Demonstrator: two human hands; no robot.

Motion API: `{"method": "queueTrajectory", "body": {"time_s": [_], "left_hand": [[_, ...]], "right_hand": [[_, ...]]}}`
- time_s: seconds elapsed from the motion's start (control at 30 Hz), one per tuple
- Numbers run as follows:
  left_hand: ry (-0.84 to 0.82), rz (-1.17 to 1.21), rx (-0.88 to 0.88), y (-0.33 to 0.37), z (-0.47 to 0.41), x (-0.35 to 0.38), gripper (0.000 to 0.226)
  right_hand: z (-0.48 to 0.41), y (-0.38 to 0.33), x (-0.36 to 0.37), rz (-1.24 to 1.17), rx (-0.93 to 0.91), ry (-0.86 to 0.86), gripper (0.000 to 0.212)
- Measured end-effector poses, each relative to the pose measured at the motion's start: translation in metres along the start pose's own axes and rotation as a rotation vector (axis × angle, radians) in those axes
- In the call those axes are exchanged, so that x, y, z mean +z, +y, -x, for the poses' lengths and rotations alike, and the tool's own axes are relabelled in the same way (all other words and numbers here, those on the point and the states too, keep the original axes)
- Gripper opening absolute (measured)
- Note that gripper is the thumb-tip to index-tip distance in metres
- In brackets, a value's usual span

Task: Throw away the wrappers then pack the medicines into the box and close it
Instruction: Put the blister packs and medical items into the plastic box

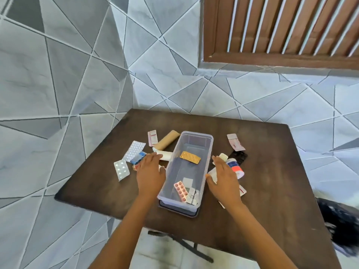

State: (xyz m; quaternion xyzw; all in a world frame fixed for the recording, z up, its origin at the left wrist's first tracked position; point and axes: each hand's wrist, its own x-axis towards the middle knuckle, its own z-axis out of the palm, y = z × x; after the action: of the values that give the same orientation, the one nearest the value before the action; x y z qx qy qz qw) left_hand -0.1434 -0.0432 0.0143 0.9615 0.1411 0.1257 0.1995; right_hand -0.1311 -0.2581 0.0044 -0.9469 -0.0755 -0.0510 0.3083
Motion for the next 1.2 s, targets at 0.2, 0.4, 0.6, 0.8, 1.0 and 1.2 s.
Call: {"method": "queueTrajectory", "body": {"time_s": [0.2, 0.4, 0.6, 0.8, 1.0, 1.2], "left_hand": [[-0.142, -0.052, 0.022, -0.015, -0.069, 0.017, 0.038], [-0.390, -0.174, 0.224, -0.023, -0.110, 0.048, 0.053], [-0.550, -0.354, 0.320, -0.030, -0.128, 0.070, 0.056], [-0.503, -0.332, 0.311, -0.031, -0.137, 0.068, 0.040], [-0.414, -0.234, 0.176, -0.015, -0.137, 0.011, 0.051], [-0.563, 0.081, 0.188, -0.002, -0.102, -0.029, 0.068]], "right_hand": [[-0.045, 0.023, 0.006, 0.288, 0.219, 0.005, 0.056], [-0.069, 0.047, 0.013, 0.375, 0.562, -0.107, 0.065], [-0.072, 0.057, 0.021, 0.380, 0.669, -0.138, 0.067], [-0.060, 0.043, 0.016, 0.273, 0.668, 0.009, 0.068], [-0.039, -0.022, 0.004, 0.074, 0.480, 0.068, 0.059], [-0.018, -0.073, 0.028, 0.264, 0.308, -0.147, 0.060]]}}
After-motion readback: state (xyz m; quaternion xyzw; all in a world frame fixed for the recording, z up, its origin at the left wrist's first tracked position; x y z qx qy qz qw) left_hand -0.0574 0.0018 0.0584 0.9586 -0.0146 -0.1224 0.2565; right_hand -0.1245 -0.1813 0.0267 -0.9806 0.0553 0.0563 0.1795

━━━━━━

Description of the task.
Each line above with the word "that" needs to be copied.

Response area.
- In the call those axes are exchanged, so that x, y, z mean +z, +y, -x, for the poses' lengths and rotations alike, and the tool's own axes are relabelled in the same way (all other words and numbers here, those on the point and the states too, keep the original axes)
- Note that gripper is the thumb-tip to index-tip distance in metres
State: (xyz m; quaternion xyzw; all in a world frame fixed for the recording, z up, its origin at the left wrist's first tracked position; point and axes: each hand's wrist, its own x-axis towards the middle knuckle, its own z-axis out of the palm, y = z × x; after the action: of the values that give the same orientation, the one nearest the value before the action; x y z qx qy qz qw) left_hand -0.1434 -0.0432 0.0143 0.9615 0.1411 0.1257 0.1995; right_hand -0.1311 -0.2581 0.0044 -0.9469 -0.0755 -0.0510 0.3083

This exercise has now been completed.